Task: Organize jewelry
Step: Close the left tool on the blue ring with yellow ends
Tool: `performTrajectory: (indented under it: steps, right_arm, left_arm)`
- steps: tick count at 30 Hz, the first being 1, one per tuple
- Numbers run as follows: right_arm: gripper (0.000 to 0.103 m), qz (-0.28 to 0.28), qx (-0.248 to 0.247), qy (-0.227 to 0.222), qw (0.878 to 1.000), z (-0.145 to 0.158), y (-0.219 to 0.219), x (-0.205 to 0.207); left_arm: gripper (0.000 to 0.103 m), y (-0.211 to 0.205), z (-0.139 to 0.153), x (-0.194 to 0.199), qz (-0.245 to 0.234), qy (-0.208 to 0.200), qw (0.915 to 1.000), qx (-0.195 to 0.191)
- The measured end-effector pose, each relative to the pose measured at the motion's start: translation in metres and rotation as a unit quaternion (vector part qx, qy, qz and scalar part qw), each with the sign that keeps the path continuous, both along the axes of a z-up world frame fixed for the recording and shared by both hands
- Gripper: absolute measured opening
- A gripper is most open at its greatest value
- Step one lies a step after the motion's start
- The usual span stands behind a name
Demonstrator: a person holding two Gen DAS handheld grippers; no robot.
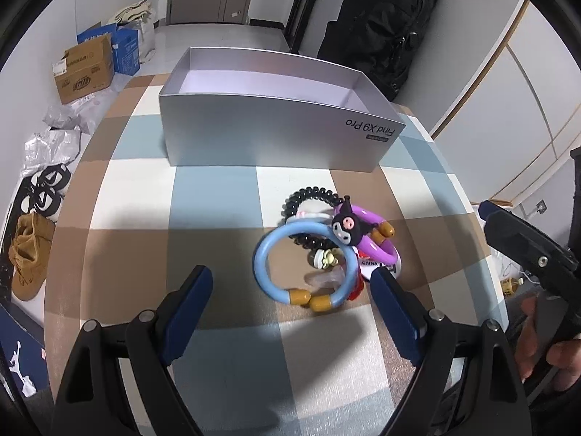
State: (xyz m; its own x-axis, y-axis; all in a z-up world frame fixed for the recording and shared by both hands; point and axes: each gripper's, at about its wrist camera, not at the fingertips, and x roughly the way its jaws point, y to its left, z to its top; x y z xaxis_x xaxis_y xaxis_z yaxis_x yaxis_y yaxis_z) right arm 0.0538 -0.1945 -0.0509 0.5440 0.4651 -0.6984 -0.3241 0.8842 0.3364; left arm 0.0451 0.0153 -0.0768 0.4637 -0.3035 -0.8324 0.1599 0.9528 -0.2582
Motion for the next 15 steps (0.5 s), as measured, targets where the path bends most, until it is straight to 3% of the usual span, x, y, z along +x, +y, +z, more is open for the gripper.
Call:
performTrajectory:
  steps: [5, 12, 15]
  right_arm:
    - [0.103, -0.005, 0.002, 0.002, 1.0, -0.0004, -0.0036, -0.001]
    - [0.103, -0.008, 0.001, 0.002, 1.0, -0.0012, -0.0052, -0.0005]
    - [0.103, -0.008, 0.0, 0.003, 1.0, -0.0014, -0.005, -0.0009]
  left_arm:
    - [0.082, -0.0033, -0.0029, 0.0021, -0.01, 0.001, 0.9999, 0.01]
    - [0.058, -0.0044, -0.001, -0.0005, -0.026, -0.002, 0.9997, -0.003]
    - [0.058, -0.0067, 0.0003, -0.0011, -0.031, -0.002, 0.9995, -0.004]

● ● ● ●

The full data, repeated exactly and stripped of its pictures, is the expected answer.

## Written answer:
Task: Organize jewelry
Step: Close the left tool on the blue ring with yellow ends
Tool: `performTrajectory: (indented under it: steps, right_arm, left_arm)`
- steps: tick count at 30 Hz, the first being 1, one per tuple
- Numbers run as follows: right_arm: gripper (0.000 to 0.103 m), qz (-0.28 to 0.28), qx (-0.248 to 0.247), qy (-0.227 to 0.222), qw (0.878 to 1.000), z (-0.145 to 0.158), y (-0.219 to 0.219), x (-0.205 to 0.207); left_arm: gripper (0.000 to 0.103 m), y (-0.211 to 0.205), z (-0.139 to 0.153), x (-0.194 to 0.199), qz (-0.245 to 0.234), qy (-0.208 to 0.200), qw (0.915 to 1.000), qx (-0.195 to 0.191)
- The measured end-effector pose, each relative to the pose measured at the motion's start: translation in metres and rotation as a unit quaternion (vector part qx, qy, qz and scalar part qw), each with the sign that keeps the path continuous, both along the axes of a z-up world frame fixed for the recording and shared by both hands
- Gripper: absolute measured opening
- A gripper is most open at its greatest value
- Step one lies a step after the motion's start
- The usual span stands behind a name
Demonstrator: a person holding two Gen DAS handheld grippers; no robot.
State: (xyz m; its own x-axis, y-axis; all in a z-up world frame fixed for the recording and shared by both hands; point and axes: each gripper's, at about its wrist camera, not at the fingertips, and x roughly the way its jaws point, y to its left, z to its top; x y z xaxis_x xaxis_y xaxis_z yaxis_x yaxis_y yaxis_z) right arm 0.0538 -0.1945 -0.0509 0.5440 0.4651 -0.6984 -0.3241 0.8842 0.3364; left arm 0.0451 0.0153 -0.0768 0.4637 -0.3035 -0.8324 0.1599 0.9528 -0.2582
Motion for the next 15 steps (0.5 s), as measured, targets where the path bends most, until it is straight to 3% of the usual span, x, y, z along +x, +y, +z, more is open for the gripper.
Call:
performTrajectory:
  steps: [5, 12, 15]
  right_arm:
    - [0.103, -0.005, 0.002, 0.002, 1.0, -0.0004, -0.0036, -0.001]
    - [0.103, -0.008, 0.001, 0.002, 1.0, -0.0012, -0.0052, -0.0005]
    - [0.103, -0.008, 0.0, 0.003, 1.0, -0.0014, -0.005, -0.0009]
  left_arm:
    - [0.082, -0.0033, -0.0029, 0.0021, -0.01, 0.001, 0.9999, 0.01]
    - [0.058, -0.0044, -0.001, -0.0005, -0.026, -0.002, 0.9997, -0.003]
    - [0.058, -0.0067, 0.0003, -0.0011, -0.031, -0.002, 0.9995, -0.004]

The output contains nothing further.